» **What to do**
Everything from the line containing "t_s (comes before" to the end of the material, both ends included, should be repeated exactly; please give only those lines.

» **Records provided**
== Segment start ==

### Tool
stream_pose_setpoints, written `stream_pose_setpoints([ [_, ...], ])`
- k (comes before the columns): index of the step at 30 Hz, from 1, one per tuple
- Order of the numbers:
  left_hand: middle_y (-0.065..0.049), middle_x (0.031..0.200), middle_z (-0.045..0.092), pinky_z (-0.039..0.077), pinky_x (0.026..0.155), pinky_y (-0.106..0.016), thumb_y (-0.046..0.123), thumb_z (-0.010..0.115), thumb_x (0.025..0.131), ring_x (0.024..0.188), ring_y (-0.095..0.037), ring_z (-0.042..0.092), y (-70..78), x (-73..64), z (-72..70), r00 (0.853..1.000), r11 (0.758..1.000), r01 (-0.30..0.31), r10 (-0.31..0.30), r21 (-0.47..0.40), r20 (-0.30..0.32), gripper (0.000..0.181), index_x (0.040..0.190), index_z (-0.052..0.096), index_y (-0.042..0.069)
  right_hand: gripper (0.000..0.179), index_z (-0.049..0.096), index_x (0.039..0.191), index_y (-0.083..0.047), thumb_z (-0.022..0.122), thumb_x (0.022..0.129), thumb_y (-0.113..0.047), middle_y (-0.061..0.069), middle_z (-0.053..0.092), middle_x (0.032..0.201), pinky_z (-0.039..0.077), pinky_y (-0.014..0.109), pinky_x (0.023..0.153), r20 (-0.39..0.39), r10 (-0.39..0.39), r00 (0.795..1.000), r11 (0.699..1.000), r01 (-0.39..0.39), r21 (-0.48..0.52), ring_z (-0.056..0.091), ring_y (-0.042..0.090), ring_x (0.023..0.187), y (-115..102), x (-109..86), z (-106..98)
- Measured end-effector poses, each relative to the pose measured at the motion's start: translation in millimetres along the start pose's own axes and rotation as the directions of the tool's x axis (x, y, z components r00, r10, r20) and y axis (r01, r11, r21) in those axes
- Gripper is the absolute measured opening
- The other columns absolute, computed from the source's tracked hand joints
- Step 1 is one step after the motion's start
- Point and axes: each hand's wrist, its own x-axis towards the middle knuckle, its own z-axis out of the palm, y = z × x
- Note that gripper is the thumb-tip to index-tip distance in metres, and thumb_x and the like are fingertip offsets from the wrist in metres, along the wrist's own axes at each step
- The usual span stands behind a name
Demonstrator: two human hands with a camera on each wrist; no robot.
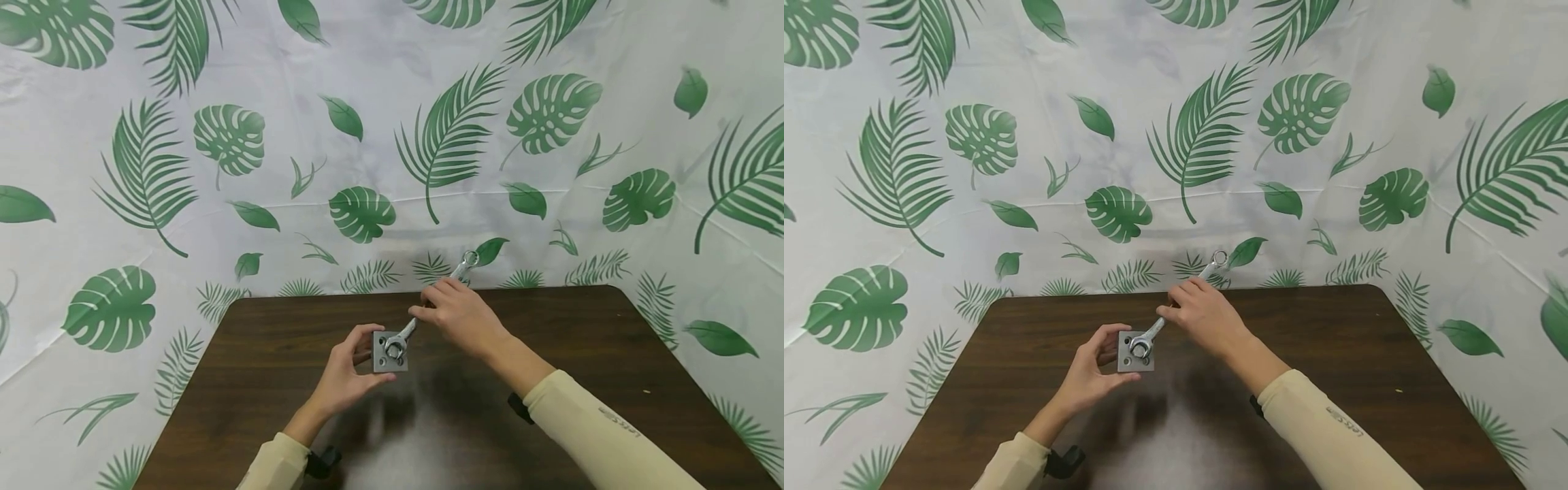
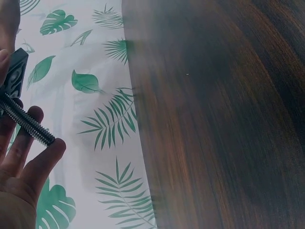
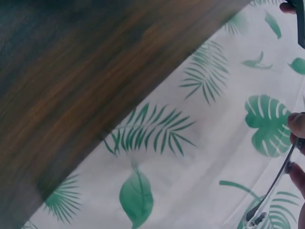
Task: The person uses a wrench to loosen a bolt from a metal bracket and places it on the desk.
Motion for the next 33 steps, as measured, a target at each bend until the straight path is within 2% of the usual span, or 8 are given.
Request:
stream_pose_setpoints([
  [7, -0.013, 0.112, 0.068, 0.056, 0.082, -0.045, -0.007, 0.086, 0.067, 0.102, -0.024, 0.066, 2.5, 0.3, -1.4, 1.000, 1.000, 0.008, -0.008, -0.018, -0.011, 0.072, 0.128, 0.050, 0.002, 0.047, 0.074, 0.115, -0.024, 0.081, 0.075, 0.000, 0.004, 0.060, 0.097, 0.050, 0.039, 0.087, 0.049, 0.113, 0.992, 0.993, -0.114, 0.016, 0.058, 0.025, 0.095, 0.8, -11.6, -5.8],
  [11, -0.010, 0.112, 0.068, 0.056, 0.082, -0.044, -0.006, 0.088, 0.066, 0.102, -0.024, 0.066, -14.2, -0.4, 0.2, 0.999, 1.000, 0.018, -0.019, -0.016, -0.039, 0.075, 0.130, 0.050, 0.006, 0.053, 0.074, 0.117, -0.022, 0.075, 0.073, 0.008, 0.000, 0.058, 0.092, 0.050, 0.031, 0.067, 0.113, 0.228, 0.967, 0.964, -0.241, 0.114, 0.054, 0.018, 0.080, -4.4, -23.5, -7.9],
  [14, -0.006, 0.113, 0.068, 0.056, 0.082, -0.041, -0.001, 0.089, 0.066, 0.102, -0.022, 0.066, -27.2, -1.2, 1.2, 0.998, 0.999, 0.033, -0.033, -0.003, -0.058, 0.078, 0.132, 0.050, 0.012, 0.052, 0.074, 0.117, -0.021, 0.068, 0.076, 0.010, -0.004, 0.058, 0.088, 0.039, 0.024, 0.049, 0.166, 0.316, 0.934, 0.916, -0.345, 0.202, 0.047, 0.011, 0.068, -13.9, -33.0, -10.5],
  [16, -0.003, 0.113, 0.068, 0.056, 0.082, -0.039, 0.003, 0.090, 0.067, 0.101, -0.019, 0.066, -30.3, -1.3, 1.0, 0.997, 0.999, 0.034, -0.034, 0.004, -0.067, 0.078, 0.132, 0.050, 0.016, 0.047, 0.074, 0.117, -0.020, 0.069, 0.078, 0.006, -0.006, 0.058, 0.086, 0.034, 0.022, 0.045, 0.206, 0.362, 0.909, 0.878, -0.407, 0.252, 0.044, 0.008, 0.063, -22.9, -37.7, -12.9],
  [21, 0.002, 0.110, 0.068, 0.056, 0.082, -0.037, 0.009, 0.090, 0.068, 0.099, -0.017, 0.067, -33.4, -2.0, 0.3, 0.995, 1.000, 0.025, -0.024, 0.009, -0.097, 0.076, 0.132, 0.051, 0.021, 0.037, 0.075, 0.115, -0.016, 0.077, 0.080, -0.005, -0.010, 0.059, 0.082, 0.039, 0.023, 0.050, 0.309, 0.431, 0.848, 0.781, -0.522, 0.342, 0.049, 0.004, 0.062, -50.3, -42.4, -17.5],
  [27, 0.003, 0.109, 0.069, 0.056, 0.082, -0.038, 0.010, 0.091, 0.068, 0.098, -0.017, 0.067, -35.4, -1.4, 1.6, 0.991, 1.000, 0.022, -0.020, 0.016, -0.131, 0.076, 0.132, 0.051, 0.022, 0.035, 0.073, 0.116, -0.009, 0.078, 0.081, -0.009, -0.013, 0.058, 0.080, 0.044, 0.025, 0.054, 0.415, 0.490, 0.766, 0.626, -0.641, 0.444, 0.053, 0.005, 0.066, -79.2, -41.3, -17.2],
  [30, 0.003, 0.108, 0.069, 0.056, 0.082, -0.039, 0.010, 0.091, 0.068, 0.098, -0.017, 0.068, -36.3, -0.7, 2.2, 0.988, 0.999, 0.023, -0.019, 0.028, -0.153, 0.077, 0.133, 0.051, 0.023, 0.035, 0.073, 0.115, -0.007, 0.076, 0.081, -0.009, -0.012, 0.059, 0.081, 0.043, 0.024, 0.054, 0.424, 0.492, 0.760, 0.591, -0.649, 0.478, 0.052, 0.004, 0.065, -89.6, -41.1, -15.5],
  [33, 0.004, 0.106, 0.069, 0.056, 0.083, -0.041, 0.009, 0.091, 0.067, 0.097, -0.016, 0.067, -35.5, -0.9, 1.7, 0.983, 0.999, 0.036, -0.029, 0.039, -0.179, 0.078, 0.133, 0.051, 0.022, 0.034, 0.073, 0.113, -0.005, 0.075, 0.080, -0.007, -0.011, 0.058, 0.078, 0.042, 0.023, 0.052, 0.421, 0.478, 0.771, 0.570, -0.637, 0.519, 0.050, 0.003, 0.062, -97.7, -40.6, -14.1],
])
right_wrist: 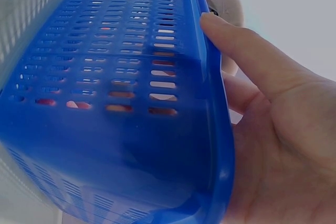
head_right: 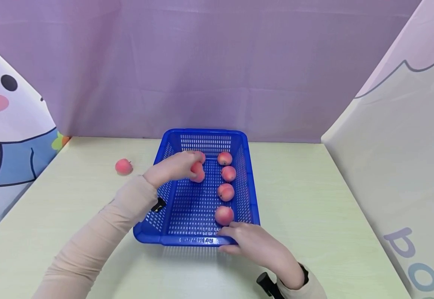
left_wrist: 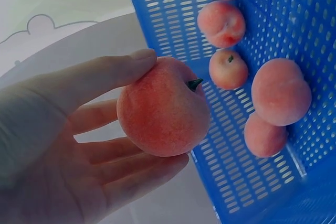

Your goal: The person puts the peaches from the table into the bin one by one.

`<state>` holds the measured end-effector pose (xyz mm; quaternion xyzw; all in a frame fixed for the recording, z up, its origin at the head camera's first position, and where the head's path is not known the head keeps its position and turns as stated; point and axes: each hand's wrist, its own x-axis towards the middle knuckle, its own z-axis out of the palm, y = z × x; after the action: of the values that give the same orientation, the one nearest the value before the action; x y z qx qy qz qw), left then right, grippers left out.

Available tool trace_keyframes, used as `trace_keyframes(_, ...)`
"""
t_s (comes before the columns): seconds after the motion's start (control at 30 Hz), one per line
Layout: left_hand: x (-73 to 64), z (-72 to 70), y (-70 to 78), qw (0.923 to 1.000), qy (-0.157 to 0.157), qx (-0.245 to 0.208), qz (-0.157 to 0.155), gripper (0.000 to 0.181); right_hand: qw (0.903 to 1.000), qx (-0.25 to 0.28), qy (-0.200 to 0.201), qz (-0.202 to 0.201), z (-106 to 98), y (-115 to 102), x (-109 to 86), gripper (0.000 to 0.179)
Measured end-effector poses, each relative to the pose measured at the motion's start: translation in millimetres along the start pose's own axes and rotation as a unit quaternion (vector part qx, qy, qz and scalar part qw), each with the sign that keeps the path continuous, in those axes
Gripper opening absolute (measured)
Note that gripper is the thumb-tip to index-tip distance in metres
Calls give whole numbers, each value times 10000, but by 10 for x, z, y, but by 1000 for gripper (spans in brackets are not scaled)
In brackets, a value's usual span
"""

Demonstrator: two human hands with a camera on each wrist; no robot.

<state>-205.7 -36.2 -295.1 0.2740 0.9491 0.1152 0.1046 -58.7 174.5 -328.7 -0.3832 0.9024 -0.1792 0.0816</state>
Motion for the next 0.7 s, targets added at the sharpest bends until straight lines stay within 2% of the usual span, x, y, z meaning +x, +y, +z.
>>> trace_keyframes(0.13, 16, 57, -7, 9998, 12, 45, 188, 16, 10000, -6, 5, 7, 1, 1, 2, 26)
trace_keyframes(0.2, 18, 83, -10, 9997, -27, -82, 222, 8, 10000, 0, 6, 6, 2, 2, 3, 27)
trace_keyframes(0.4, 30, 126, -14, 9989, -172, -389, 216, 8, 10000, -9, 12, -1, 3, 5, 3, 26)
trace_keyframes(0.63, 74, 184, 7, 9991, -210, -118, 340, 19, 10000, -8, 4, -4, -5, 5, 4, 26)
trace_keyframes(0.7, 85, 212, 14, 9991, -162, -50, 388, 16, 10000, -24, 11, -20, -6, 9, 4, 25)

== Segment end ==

» **Solved exercise**
t_s (comes before the columns): seconds after the motion's start (control at 30 Hz), one per line
Layout: left_hand: x (-73 to 64), z (-72 to 70), y (-70 to 78), qw (0.923 to 1.000), qy (-0.157 to 0.157), qx (-0.245 to 0.208), qz (-0.157 to 0.155), gripper (0.000 to 0.181); right_hand: qw (0.903 to 1.000), qx (-0.25 to 0.28), qy (-0.200 to 0.201), qz (-0.202 to 0.201), z (-106 to 98), y (-115 to 102), x (-109 to 86), gripper (0.000 to 0.179)
Measured end-effector poses, each relative to the pose measured at the motion's start: translation in millimetres along the start pose's own axes and rotation as a unit quaternion (vector part qx, qy, qz and scalar part qw), each with the sign that keeps the path continuous, in those axes
Gripper opening absolute (measured)
Note that gripper is the thumb-tip to index-tip distance in metres
Calls give whole numbers, each value times 10000, but by 10 for x, z, y, but by 1000 for gripper (spans in brackets are not scaled)
In brackets, a value's usual span
"""

Demonstrator: two human hands with a camera on each wrist; no robot.

<state>-205.7 -36.2 -295.1 0.2740 0.9491 0.1152 0.1046 -58.7 174.5 -328.7 -0.3832 0.9024 -0.1792 0.0816</state>
Motion for the next 0.7 s, targets added at the sharpest bends until straight lines stay within 2% of the usual span, x, y, z meaning +x, +y, +z.
>>> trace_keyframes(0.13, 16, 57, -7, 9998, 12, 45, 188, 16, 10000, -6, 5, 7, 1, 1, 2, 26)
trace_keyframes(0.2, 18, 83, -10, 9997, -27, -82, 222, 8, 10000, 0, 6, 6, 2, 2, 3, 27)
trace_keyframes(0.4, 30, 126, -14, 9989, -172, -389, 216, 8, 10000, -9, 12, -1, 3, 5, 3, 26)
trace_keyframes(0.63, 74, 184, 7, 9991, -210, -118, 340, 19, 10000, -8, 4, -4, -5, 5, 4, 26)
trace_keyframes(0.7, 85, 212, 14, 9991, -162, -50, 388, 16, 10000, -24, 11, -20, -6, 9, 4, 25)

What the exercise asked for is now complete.